- DATASET CONTENT:
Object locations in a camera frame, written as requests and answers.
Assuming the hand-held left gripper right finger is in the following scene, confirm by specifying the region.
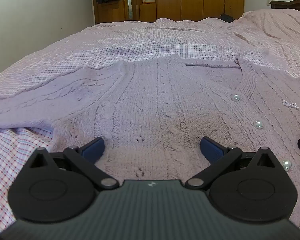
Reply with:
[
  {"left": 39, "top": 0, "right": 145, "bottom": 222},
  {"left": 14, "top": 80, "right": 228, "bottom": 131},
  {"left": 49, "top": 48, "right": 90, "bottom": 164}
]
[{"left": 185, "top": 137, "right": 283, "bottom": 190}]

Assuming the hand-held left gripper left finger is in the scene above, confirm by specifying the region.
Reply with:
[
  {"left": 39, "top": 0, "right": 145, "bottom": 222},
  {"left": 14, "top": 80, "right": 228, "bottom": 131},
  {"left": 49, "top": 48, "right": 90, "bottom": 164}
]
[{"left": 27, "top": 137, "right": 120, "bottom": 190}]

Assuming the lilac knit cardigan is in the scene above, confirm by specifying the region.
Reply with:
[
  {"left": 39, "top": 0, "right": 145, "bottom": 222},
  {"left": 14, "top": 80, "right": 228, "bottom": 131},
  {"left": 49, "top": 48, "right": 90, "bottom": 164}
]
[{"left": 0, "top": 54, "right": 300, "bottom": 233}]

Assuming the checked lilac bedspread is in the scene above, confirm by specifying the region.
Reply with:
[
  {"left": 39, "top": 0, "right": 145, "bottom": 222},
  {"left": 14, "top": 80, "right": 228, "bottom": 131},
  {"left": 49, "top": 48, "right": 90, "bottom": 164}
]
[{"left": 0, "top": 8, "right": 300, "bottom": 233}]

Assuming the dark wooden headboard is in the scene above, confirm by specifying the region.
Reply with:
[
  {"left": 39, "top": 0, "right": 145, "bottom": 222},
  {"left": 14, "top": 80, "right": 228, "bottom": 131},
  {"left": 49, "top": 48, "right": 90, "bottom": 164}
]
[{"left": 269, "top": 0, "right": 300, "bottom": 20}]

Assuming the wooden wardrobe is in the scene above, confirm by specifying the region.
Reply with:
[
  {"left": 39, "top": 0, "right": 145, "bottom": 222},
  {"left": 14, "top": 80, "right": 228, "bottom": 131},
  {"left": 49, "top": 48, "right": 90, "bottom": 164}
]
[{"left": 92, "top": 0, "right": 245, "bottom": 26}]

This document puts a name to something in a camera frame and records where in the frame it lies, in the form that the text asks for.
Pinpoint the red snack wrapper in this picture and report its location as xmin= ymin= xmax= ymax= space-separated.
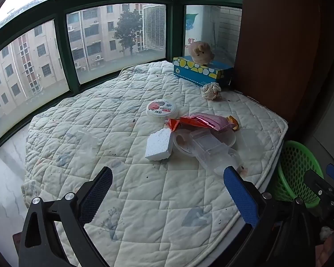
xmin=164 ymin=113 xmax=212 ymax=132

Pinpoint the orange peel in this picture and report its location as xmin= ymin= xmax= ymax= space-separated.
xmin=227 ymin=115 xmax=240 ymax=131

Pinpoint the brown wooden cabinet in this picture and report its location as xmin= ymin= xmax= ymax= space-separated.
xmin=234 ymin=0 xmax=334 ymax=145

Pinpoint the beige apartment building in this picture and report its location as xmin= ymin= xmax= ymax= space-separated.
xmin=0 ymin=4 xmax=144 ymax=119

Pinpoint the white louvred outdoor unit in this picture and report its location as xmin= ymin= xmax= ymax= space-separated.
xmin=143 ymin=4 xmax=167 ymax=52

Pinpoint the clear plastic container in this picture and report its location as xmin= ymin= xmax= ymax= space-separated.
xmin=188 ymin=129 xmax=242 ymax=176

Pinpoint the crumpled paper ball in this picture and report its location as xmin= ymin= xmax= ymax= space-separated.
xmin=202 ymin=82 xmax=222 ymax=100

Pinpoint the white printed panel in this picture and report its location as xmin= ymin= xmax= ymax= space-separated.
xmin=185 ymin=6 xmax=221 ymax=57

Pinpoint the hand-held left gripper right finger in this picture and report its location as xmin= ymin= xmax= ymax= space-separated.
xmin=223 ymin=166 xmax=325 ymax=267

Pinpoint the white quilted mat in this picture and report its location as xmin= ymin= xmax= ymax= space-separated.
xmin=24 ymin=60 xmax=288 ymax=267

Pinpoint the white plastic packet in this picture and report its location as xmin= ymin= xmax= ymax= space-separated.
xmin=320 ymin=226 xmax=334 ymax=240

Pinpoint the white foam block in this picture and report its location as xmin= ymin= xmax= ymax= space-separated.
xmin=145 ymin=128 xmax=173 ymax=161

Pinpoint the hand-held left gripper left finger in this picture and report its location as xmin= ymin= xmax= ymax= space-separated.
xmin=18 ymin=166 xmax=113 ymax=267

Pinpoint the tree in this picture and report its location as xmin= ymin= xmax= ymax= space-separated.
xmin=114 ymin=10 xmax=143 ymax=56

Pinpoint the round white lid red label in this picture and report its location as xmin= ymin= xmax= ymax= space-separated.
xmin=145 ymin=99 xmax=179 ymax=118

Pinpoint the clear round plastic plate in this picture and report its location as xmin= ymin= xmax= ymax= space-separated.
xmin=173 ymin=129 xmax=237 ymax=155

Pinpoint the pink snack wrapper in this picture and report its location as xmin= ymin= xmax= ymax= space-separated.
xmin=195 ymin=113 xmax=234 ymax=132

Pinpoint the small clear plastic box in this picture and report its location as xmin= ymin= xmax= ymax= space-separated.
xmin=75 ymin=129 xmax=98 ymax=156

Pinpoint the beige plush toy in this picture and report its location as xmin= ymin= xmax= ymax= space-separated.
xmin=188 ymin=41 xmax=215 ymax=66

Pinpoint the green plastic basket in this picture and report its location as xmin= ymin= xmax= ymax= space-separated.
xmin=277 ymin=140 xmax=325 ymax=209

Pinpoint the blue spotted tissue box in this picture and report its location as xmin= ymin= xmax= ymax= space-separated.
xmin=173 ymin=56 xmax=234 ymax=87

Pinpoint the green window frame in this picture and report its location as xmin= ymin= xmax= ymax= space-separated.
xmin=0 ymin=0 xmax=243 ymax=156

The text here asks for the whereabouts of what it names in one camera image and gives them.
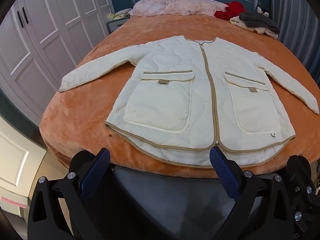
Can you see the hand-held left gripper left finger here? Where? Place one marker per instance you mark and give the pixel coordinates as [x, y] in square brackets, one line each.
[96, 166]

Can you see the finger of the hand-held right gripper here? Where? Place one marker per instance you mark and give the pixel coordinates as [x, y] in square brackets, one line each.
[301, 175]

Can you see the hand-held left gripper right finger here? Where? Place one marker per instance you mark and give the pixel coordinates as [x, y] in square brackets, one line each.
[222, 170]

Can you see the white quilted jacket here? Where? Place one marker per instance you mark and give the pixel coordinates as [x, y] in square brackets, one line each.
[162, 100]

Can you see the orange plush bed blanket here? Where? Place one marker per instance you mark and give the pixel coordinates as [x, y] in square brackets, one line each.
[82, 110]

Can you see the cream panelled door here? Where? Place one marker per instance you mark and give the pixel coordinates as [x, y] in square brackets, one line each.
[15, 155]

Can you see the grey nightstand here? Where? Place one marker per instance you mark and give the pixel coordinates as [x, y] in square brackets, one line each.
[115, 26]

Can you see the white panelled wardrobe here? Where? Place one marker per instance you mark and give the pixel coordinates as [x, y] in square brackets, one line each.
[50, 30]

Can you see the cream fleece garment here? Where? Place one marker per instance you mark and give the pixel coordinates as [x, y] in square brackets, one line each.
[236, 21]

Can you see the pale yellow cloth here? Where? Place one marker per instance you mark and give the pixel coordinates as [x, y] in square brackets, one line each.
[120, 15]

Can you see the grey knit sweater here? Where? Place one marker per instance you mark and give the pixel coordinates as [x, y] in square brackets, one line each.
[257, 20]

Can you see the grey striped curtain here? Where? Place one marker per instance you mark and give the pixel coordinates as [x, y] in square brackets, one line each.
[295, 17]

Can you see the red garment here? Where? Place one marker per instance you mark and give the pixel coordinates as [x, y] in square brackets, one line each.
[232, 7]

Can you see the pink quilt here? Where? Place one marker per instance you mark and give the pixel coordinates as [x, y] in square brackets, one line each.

- PROBLEM DESCRIPTION: For each line of the data that includes the word "lilac", return a copy of it.

- SOLUTION BELOW:
Assuming the lilac knit cardigan is in the scene above, confirm by specifying the region.
Assuming the checked lilac bedspread is in the scene above, confirm by specifying the region.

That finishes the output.